In an initial Finance Committee budget meeting today Chairman Hugh Leatherman instructed subcommittee chairmen to work into the night creating a budget without federal stimulus funds. He has instructed the chairmen to cut $370 from the House budget, including $161 Million from K-12 education and $44 Million from higher education.

The Finance Committee will reconvene tomorrow at 9:00 am to review the proposed cuts in Gressette Rm 105.

Please email me with any questions.

– Wesley Donehue
SC Senate Republican Caucus

I wonder how much this insanity of Sanford forcing the Legislature to do TWO budgets is costing us, in staff time and such? Drafting the budget each year is the biggest, hairiest lifting the General Assembly does. And they’re having to do it TWICE, because of the bizarre whims of one man?

11 thoughts on “How much is this foolishness costing us?

  1. Greg Flowers

    To be honest, from the time the stimulus money was announced Sanford has been very upfront about his position. Therefore it seems that any extra work is the fault of the General Assembly anticipating a decision which it appears was not theirs to make in spite of contrary statements from the decision maker. This is the essence of both representative democracy and separation of powers, both systems that work very well the vast majority of the time but sometimes do not. I honestly do not think that anyone who has studied Sanford’s record up until now should be surprised.

  2. Lee Muller

    Right now, the FY 2009-2010 Budget is $20,778,000,000.
    Let’s see how bogus this “crisis” is:

    FY 2009-2010 = $20,778,000,000 budget

    FY 2007-2008 = $20,858,585,100 actual spending

    FY 2006-2007 = $20,266,849,917 actual

    FY 2005-2006 = $19,242,459,434 actual ( $1,000,000,000 over budget)

    I could continue, but you get the picture. There is plenty of money without the federal deficit slush fund.

  3. Bill C.

    Look out… big Brad is going to go postal, or start crying.

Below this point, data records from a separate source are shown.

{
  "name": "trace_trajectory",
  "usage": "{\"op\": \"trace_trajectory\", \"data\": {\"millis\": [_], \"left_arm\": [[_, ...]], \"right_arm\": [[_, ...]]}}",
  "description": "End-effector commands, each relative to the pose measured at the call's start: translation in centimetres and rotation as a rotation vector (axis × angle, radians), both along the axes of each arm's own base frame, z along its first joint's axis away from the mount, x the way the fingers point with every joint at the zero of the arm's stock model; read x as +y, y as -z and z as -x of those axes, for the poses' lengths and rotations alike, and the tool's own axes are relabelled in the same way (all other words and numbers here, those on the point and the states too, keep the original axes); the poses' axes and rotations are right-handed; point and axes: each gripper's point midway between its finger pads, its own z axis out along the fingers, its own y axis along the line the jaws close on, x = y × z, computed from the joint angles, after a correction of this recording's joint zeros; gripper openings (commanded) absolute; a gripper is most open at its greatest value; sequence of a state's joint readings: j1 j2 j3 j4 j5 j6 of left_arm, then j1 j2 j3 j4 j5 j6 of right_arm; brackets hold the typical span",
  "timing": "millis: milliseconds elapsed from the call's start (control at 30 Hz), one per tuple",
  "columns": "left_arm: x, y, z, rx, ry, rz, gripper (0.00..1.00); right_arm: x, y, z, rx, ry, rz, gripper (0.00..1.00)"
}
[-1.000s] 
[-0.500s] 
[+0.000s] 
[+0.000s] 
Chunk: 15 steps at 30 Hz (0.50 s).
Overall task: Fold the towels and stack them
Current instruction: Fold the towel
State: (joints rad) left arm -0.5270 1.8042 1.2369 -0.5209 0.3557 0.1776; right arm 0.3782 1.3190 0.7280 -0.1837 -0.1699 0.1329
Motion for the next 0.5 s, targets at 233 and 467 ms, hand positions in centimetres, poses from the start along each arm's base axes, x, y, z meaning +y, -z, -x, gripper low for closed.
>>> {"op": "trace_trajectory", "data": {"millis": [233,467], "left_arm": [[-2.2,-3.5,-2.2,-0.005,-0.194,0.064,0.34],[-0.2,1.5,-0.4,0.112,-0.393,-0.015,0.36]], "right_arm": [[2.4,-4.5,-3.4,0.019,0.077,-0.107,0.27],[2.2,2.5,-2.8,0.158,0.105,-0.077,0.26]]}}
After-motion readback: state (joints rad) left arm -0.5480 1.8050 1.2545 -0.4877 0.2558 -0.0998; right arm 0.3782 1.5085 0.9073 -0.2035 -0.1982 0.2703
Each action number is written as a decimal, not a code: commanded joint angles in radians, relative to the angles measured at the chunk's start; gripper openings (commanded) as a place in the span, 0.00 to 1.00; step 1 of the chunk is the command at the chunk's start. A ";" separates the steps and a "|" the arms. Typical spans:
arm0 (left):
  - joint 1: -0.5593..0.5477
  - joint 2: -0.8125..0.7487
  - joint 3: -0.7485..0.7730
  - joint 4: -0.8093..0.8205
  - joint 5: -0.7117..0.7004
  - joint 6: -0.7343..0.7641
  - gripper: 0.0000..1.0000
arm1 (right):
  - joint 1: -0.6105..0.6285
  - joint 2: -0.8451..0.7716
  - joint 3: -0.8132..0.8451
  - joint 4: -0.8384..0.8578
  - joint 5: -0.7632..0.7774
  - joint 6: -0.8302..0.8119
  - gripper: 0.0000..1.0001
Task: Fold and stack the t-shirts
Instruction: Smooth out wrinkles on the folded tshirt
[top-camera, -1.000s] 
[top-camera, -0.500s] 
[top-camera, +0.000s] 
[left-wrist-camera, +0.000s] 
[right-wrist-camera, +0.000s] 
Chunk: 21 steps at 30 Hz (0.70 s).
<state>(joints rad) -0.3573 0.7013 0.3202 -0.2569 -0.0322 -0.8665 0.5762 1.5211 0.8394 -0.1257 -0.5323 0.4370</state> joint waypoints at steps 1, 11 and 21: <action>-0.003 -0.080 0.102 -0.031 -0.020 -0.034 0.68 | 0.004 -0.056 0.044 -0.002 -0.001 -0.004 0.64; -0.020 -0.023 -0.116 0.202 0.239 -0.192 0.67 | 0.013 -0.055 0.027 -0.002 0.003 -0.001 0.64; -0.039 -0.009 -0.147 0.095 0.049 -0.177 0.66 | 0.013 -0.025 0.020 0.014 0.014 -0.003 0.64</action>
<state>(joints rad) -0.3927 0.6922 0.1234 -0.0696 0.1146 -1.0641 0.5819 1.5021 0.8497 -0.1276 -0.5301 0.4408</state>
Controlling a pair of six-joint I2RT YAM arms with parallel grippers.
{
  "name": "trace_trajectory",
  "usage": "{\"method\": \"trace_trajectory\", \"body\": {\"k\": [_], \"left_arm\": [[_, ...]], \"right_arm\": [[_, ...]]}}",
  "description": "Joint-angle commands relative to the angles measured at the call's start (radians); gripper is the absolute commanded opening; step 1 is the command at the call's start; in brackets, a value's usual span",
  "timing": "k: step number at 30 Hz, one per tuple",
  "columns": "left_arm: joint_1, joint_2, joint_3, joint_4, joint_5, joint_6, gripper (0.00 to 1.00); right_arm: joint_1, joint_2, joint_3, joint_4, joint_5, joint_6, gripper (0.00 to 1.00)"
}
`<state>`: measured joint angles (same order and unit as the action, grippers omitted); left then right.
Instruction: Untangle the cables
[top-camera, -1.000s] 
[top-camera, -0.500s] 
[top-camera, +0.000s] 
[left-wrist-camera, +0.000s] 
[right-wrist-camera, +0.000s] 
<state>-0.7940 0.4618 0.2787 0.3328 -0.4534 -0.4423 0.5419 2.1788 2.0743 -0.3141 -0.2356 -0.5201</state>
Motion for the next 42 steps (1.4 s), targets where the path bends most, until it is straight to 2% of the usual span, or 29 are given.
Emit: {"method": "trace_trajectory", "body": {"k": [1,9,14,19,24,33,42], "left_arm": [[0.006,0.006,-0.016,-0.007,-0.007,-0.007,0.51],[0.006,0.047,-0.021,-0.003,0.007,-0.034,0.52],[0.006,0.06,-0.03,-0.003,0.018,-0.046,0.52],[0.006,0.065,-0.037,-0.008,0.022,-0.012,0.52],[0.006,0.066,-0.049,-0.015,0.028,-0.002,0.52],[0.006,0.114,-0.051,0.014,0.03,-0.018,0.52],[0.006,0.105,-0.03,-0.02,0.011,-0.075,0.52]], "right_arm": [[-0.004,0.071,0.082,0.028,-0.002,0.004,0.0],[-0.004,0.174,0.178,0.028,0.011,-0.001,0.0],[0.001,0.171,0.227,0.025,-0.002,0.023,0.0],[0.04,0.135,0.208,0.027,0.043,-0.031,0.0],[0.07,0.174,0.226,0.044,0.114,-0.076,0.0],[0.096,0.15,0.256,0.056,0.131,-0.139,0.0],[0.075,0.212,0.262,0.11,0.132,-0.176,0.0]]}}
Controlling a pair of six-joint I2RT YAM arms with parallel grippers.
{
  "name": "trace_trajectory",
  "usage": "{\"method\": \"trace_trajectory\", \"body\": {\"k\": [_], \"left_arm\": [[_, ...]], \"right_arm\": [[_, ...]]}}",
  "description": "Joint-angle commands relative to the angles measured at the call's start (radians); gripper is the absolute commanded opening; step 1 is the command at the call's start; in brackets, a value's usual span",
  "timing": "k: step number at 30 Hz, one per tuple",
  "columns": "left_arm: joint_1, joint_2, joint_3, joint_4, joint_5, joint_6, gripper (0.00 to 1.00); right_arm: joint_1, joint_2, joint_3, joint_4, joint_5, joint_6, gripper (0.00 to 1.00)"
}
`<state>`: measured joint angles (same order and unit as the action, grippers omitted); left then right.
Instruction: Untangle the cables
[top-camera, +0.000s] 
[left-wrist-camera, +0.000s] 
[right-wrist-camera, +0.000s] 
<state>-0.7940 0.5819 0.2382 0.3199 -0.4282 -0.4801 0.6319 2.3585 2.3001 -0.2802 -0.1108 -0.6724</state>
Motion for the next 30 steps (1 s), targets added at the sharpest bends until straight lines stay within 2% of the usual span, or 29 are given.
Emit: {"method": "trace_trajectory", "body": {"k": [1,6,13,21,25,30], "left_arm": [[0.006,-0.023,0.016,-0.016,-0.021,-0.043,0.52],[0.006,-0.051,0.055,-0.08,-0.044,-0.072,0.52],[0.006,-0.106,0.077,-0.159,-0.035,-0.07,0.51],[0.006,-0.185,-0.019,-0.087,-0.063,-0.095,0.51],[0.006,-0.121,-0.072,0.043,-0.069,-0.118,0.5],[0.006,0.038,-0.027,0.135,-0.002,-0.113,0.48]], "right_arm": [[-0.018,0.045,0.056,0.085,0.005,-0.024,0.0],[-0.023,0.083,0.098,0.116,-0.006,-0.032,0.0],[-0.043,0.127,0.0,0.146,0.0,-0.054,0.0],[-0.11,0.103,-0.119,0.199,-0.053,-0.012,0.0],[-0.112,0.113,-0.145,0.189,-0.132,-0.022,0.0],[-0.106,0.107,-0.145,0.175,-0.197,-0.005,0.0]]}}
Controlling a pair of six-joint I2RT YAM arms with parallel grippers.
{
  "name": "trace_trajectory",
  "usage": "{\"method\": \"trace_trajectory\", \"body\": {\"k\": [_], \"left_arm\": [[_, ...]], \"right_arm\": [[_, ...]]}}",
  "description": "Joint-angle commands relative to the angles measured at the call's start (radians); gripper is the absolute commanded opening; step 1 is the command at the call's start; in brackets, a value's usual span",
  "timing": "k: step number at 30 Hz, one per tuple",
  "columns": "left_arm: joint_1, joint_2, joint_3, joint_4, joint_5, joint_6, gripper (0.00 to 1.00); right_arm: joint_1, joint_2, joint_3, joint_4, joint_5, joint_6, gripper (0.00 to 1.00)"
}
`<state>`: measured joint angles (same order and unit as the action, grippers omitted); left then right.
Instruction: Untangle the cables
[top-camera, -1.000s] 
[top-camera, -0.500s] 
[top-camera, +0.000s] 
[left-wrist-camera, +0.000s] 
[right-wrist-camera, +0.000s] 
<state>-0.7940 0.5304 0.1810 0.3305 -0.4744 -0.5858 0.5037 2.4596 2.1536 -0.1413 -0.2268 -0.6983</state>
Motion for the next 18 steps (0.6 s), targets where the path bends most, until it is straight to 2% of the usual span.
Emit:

    If you knew anything about budgeting you’d know that it’s not as dramatic as you want to believe. State departments have done and redone several budgets over the past year. Every time there’s a hint of a cut, department heads want to know how it’ll affect the budget. So Brad… quit being a drama queen.

  4. Lee Muller

    “Recession is when your neighbor loses his job.

    Depression is when you lose your job.

    And recovery is when Obama loses his job.”

  5. Greg Flowers

    To what extent is the reduction in higher education spending offset by the state sponsored scholarships now so widely available?

  6. Doug Ross

    When are they going to start cutting funding for the Hundley or PASS testing or legislator salaries and expense accounts or slush funds for Okra Strut?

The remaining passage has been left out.